Reproduce the listing exactly, so that no line differs from the original.

------------------------------------------------------------------------

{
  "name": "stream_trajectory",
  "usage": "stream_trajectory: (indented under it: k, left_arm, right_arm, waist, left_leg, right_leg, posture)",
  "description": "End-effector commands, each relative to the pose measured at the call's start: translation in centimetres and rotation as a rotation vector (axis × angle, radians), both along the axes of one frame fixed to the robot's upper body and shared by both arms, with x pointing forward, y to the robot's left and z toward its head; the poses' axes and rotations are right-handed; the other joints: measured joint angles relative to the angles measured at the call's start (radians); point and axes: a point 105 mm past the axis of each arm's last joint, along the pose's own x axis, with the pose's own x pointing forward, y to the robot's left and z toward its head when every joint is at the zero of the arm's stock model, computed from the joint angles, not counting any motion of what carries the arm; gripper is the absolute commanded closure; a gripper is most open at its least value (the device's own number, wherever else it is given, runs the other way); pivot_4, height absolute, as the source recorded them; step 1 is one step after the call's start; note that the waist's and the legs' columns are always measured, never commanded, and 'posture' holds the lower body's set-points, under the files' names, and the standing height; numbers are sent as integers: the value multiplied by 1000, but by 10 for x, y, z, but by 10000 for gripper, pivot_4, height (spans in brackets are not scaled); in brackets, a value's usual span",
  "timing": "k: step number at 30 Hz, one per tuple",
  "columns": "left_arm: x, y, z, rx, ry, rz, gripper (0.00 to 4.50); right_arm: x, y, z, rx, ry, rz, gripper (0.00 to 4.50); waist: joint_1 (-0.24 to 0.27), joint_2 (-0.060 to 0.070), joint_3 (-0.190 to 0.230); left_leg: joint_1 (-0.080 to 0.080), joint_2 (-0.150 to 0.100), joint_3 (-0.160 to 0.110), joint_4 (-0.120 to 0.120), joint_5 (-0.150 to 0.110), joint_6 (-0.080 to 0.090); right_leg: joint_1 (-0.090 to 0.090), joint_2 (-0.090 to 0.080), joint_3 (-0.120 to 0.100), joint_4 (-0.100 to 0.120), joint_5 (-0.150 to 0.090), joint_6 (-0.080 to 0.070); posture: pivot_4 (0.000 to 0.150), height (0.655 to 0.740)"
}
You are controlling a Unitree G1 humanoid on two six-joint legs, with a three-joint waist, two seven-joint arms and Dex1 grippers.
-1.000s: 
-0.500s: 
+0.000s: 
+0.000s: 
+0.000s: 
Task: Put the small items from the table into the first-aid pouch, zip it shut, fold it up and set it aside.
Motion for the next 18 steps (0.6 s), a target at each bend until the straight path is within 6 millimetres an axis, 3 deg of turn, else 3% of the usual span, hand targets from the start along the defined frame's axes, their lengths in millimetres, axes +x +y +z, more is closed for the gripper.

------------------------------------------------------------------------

YOUR RESPONSE ::
{
  "name": "stream_trajectory",
  "usage": "stream_trajectory: (indented under it: k, left_arm, right_arm, waist, left_leg, right_leg, posture)",
  "description": "End-effector commands, each relative to the pose measured at the call's start: translation in centimetres and rotation as a rotation vector (axis × angle, radians), both along the axes of one frame fixed to the robot's upper body and shared by both arms, with x pointing forward, y to the robot's left and z toward its head; the poses' axes and rotations are right-handed; the other joints: measured joint angles relative to the angles measured at the call's start (radians); point and axes: a point 105 mm past the axis of each arm's last joint, along the pose's own x axis, with the pose's own x pointing forward, y to the robot's left and z toward its head when every joint is at the zero of the arm's stock model, computed from the joint angles, not counting any motion of what carries the arm; gripper is the absolute commanded closure; a gripper is most open at its least value (the device's own number, wherever else it is given, runs the other way); pivot_4, height absolute, as the source recorded them; step 1 is one step after the call's start; note that the waist's and the legs' columns are always measured, never commanded, and 'posture' holds the lower body's set-points, under the files' names, and the standing height; numbers are sent as integers: the value multiplied by 1000, but by 10 for x, y, z, but by 10000 for gripper, pivot_4, height (spans in brackets are not scaled); in brackets, a value's usual span",
  "timing": "k: step number at 30 Hz, one per tuple",
  "columns": "left_arm: x, y, z, rx, ry, rz, gripper (0.00 to 4.50); right_arm: x, y, z, rx, ry, rz, gripper (0.00 to 4.50); waist: joint_1 (-0.24 to 0.27), joint_2 (-0.060 to 0.070), joint_3 (-0.190 to 0.230); left_leg: joint_1 (-0.080 to 0.080), joint_2 (-0.150 to 0.100), joint_3 (-0.160 to 0.110), joint_4 (-0.120 to 0.120), joint_5 (-0.150 to 0.110), joint_6 (-0.080 to 0.090); right_leg: joint_1 (-0.090 to 0.090), joint_2 (-0.090 to 0.080), joint_3 (-0.120 to 0.100), joint_4 (-0.100 to 0.120), joint_5 (-0.150 to 0.090), joint_6 (-0.080 to 0.070); posture: pivot_4 (0.000 to 0.150), height (0.655 to 0.740)"
}
You are controlling a Unitree G1 humanoid on two six-joint legs, with a three-joint waist, two seven-joint arms and Dex1 grippers.
-1.000s: 
-0.500s: 
+0.000s: 
+0.000s: 
+0.000s: 
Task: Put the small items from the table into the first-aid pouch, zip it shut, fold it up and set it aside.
Motion for the next 18 steps (0.6 s), a target at each bend until the straight path is within 6 millimetres an axis, 3 deg of turn, else 3% of the usual span, hand targets from the start along the defined frame's axes, their lengths in millimetres, axes +x +y +z, more is closed for the gripper.

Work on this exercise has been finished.